### [YOUR TASK]
For the data below, the lines that hold "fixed" should be counted; only the resulting number is expected.

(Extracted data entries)
════════════════

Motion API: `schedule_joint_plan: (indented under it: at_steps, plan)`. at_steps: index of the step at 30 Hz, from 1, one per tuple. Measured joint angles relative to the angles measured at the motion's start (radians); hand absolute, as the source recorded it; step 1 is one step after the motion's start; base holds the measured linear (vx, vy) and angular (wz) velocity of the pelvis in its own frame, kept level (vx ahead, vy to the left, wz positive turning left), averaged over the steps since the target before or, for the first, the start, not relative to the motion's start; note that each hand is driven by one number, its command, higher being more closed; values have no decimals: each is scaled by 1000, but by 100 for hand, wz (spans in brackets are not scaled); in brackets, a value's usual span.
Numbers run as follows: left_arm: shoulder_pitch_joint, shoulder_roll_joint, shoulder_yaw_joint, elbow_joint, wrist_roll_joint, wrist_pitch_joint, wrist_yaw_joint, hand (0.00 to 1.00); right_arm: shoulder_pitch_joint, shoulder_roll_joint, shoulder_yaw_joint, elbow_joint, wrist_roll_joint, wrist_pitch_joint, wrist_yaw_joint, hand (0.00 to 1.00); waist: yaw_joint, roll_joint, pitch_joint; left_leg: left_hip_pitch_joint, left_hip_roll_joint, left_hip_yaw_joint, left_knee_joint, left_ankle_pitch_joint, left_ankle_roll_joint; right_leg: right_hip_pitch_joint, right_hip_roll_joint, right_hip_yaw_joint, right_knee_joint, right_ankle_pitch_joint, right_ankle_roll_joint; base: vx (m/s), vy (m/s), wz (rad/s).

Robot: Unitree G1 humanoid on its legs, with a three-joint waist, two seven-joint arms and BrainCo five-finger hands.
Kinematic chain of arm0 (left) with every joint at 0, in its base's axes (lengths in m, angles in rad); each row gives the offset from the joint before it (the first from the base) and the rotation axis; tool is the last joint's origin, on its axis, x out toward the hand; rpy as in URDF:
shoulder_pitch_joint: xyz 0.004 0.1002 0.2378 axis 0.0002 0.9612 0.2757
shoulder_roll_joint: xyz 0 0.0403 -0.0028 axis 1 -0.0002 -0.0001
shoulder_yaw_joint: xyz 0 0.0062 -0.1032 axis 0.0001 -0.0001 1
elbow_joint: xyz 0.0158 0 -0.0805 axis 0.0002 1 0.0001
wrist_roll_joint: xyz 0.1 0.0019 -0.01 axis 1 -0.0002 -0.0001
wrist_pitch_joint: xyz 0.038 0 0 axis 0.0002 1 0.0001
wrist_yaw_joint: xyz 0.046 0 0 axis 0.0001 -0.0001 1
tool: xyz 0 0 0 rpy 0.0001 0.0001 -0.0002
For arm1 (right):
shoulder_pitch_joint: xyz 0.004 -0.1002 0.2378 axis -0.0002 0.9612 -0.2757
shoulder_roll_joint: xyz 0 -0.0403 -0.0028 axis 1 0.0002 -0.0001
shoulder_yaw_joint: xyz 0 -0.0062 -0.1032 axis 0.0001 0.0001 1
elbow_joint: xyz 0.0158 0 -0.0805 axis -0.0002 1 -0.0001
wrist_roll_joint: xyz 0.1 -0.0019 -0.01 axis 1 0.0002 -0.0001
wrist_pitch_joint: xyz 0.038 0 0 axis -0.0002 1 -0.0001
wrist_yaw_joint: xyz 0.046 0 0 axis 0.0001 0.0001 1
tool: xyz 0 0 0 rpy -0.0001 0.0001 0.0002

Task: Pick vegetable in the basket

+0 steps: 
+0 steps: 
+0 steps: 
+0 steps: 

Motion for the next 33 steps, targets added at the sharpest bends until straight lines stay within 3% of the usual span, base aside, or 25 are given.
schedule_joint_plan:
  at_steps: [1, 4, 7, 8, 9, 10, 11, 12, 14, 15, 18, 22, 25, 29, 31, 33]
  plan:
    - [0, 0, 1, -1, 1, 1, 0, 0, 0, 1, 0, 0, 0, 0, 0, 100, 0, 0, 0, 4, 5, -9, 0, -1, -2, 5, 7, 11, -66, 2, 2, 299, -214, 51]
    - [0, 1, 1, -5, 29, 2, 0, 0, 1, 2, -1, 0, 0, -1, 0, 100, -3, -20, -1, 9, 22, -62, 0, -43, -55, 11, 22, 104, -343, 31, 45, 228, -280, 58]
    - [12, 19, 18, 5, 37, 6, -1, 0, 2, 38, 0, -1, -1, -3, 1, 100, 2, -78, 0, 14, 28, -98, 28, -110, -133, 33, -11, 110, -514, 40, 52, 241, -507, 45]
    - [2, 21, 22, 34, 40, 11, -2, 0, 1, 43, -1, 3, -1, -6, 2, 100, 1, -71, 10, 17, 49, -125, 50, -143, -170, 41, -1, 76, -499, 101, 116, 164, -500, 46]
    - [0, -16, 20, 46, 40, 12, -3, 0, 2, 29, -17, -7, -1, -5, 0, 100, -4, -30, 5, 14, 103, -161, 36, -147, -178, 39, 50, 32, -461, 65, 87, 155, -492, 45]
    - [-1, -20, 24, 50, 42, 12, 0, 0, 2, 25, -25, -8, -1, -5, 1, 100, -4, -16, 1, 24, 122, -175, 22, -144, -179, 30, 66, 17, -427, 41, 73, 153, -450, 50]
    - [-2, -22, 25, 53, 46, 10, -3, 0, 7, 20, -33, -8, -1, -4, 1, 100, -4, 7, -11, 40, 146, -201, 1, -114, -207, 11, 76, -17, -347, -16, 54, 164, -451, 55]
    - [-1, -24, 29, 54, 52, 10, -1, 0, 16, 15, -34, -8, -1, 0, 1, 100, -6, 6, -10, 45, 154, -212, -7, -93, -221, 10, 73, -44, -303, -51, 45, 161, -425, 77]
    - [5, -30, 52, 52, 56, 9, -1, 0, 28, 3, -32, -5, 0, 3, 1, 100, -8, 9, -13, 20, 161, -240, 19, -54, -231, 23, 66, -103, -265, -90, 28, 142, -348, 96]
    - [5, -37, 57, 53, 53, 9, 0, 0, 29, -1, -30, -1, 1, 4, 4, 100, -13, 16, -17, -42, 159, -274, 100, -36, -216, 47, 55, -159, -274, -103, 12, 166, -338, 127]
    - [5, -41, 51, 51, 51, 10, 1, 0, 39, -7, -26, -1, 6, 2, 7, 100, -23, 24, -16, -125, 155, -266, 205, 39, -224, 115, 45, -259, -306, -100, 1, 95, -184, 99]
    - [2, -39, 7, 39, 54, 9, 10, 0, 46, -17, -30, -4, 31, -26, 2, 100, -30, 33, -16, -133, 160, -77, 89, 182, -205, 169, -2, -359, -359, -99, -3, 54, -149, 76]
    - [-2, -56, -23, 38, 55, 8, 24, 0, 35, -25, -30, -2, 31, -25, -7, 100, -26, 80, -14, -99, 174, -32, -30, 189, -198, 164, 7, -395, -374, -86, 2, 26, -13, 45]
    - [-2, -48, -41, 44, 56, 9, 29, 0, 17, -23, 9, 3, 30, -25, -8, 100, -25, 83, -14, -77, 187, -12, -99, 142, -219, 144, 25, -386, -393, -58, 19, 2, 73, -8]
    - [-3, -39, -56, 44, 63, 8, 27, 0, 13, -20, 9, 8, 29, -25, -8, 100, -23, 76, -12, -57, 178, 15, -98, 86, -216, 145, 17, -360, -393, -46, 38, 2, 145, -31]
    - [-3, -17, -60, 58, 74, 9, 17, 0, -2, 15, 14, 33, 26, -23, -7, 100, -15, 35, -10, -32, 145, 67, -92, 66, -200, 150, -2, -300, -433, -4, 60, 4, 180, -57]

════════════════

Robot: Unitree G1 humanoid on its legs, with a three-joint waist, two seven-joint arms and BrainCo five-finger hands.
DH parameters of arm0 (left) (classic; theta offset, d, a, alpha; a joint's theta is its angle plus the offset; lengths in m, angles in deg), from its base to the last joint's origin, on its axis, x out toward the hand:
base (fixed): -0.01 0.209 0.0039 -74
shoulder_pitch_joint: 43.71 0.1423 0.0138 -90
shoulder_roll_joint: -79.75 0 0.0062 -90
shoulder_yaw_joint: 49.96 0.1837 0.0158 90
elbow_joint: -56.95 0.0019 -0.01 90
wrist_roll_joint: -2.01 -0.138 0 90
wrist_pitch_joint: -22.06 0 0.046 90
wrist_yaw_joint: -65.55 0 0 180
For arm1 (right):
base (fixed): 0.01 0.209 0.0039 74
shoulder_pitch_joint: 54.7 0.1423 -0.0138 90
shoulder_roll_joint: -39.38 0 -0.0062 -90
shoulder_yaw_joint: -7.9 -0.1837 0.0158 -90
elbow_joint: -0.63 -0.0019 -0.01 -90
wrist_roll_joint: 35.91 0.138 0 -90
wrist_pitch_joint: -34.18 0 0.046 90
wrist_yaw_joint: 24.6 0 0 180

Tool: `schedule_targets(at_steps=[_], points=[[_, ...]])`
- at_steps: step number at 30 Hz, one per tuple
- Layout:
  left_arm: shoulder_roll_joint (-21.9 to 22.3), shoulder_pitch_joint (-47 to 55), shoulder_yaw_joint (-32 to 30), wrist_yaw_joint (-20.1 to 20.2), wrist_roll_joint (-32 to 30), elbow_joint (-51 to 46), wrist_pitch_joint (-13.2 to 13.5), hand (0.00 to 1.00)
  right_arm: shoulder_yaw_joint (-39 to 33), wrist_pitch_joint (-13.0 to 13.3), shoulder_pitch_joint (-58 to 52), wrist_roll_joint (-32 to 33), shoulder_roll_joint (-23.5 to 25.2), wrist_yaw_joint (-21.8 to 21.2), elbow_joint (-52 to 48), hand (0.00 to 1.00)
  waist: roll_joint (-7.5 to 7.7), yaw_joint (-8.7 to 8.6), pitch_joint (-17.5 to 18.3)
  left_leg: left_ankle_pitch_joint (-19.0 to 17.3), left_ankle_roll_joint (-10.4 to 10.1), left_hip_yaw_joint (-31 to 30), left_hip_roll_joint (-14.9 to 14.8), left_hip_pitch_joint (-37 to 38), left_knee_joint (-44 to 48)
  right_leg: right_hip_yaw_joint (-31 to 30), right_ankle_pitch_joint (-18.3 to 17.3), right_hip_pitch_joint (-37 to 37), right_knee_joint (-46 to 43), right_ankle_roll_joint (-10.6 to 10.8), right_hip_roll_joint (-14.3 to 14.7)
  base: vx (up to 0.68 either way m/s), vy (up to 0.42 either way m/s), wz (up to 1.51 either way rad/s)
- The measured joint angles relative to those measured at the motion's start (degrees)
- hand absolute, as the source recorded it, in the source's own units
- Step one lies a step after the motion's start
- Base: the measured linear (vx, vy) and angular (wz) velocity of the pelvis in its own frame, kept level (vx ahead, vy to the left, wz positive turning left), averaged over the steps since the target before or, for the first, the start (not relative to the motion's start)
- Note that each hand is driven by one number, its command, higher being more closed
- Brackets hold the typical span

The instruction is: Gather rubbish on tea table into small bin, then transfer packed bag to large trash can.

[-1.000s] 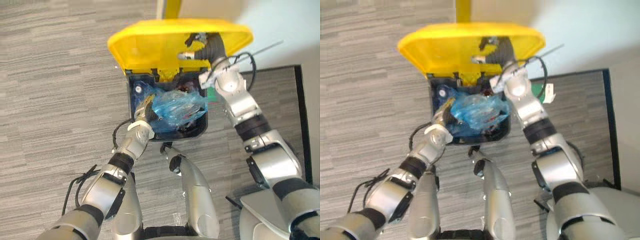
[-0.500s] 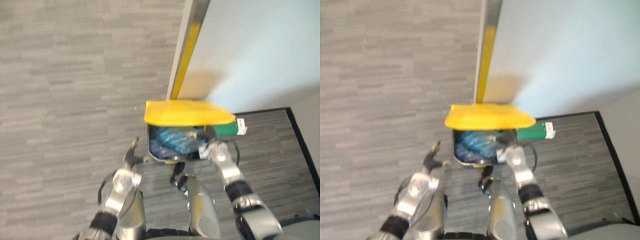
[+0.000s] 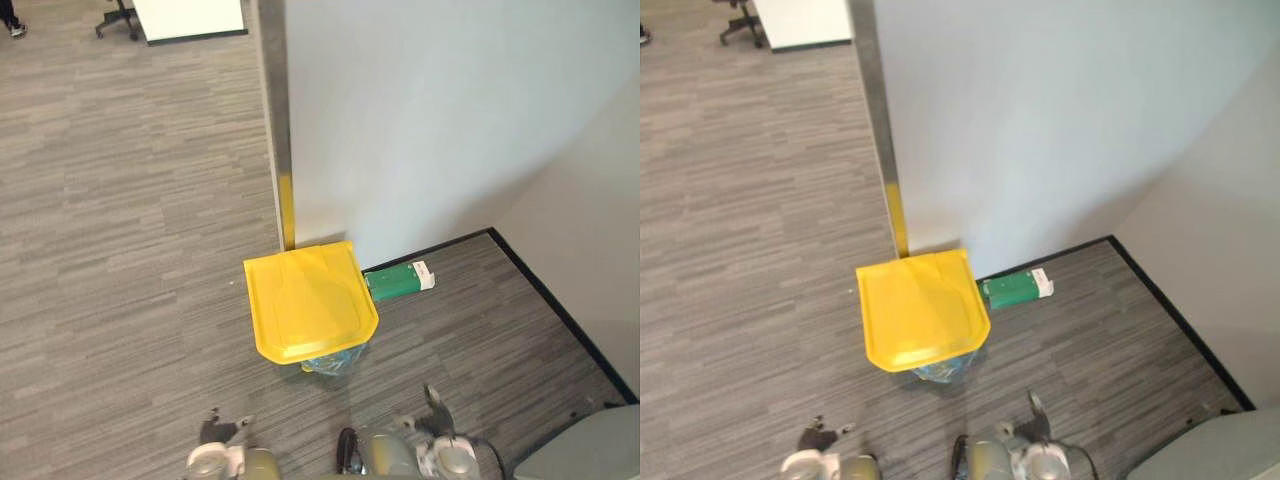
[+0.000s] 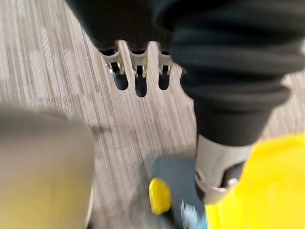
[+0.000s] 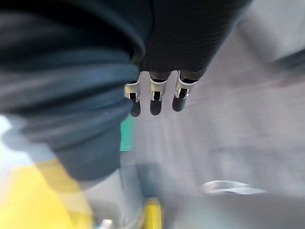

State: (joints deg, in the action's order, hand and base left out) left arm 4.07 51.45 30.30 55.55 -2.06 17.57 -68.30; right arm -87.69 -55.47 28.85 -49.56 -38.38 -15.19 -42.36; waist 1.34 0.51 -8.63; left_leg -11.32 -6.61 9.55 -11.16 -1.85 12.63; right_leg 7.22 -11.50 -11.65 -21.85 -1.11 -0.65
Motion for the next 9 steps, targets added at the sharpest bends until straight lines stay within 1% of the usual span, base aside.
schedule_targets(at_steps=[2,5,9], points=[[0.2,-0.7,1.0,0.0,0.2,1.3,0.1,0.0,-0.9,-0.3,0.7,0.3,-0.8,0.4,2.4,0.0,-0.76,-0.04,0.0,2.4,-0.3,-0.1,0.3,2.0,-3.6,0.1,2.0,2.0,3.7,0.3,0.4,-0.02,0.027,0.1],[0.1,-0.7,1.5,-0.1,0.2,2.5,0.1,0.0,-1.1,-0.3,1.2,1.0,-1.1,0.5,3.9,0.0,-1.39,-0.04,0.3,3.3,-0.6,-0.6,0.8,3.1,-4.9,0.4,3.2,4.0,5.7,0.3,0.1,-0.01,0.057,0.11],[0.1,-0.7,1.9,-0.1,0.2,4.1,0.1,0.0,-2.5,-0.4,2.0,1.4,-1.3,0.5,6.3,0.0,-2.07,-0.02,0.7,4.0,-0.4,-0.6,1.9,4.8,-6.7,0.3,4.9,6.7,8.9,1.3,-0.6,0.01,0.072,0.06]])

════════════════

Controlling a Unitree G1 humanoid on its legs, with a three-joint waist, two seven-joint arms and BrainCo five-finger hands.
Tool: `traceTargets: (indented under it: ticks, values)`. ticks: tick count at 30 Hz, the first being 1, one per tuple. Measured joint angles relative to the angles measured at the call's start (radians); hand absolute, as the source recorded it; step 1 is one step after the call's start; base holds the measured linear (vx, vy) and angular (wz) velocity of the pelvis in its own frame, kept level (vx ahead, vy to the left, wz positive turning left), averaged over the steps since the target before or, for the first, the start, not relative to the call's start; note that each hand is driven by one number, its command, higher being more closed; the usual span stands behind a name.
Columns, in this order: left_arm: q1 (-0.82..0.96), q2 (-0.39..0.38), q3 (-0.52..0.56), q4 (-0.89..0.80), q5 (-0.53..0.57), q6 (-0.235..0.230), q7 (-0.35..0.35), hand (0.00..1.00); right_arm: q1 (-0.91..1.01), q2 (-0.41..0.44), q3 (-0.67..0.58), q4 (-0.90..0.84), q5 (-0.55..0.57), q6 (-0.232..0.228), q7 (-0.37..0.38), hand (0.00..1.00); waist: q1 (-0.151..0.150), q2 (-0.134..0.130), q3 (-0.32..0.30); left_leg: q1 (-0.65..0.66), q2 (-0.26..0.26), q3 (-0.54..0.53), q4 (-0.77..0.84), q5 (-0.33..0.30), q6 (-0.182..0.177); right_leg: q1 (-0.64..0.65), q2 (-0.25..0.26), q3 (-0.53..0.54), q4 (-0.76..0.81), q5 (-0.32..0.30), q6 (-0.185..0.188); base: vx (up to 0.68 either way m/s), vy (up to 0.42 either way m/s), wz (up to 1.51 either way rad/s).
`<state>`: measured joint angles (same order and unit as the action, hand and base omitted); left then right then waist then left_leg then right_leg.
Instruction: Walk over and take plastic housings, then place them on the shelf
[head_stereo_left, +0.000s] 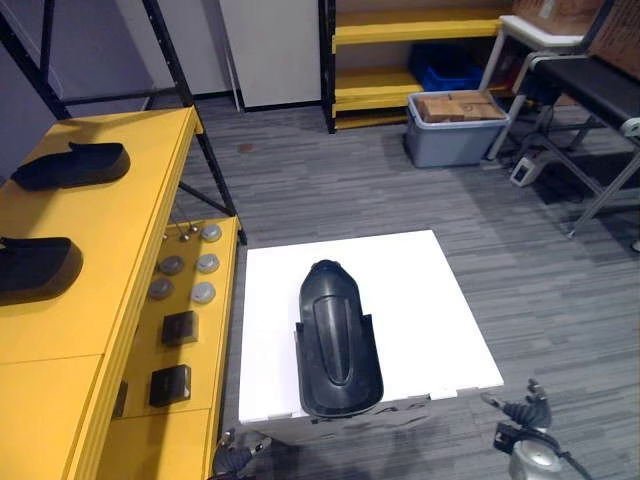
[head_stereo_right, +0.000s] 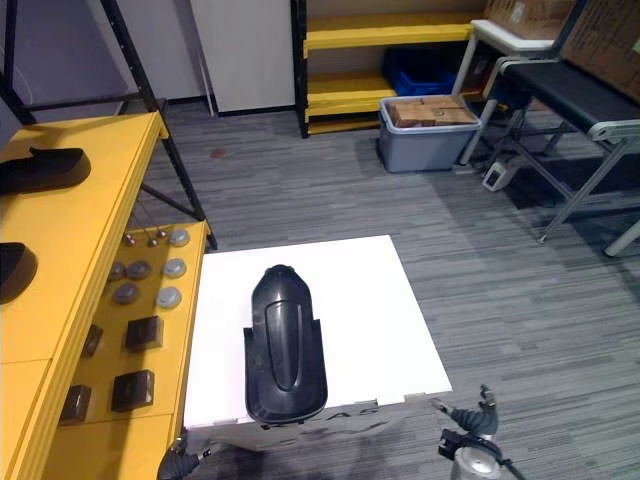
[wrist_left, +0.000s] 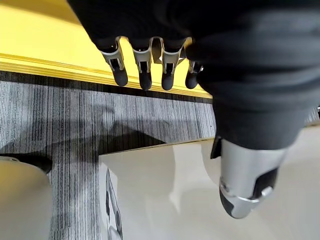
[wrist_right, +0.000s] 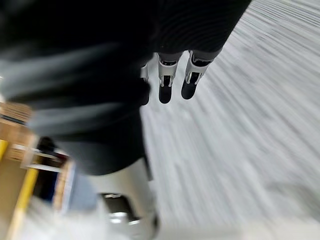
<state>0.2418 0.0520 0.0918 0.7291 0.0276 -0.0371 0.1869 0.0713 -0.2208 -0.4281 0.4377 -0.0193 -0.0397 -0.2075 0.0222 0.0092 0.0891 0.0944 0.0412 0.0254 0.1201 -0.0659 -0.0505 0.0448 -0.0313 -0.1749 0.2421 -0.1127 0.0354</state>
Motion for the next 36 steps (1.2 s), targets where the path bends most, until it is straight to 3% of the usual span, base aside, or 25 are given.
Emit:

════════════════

### [RESULT]
2